TASK PROMPT >> Only the lines running from the one with "Note: point to the black right" to the end of the listing should be returned, each exactly as it appears, with both ends kept.

PROVIDED MATERIAL >>
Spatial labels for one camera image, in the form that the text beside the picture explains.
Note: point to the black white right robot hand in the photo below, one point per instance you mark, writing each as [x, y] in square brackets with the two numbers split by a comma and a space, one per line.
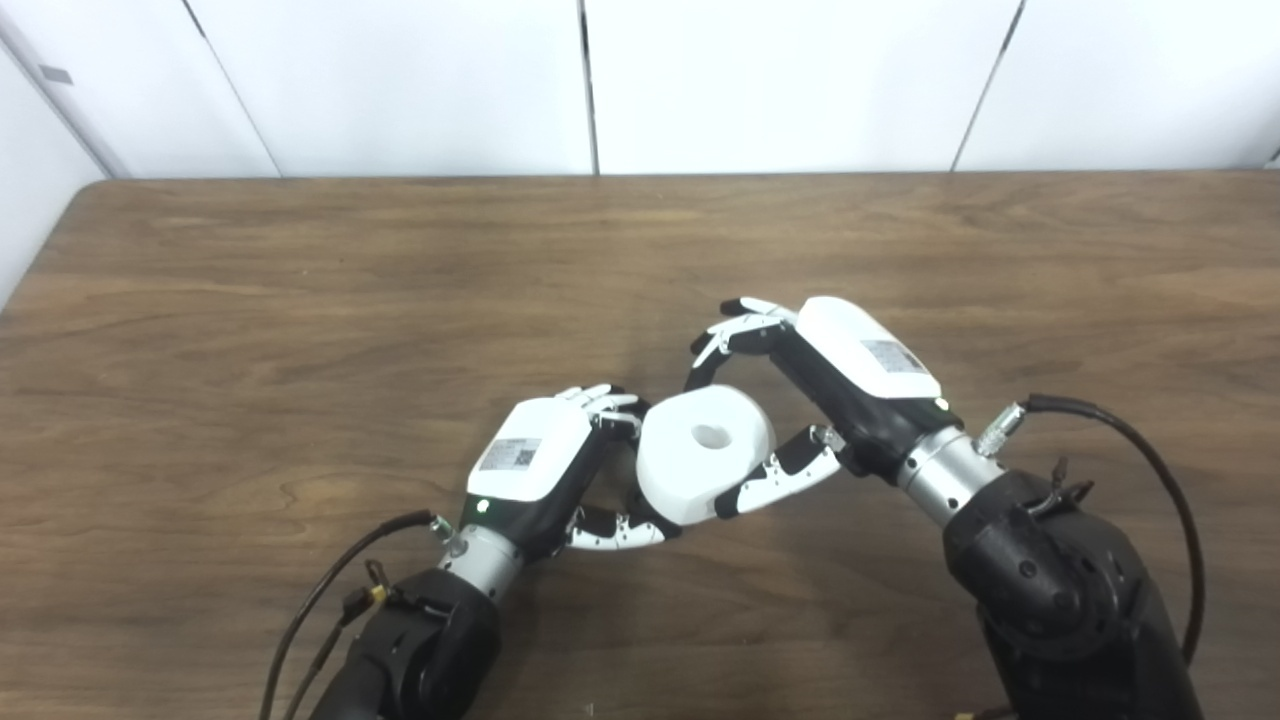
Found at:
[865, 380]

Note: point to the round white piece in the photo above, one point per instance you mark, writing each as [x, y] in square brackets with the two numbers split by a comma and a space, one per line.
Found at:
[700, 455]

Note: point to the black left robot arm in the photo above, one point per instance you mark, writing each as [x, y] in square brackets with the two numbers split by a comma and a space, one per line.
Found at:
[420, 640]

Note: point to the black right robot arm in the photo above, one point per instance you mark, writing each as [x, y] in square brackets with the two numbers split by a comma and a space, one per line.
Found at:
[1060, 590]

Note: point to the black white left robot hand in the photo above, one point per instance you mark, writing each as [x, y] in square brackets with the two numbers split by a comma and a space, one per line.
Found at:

WRITTEN SOLUTION >>
Note: point to the black right robot arm in the photo above, one point per instance you mark, writing each as [x, y] in square brackets with the two numbers split by a comma and a space, one per line.
Found at:
[1060, 590]

Note: point to the black white left robot hand in the photo above, one point per instance you mark, writing each as [x, y] in square brackets with the two numbers split by a comma and a space, one per line.
Found at:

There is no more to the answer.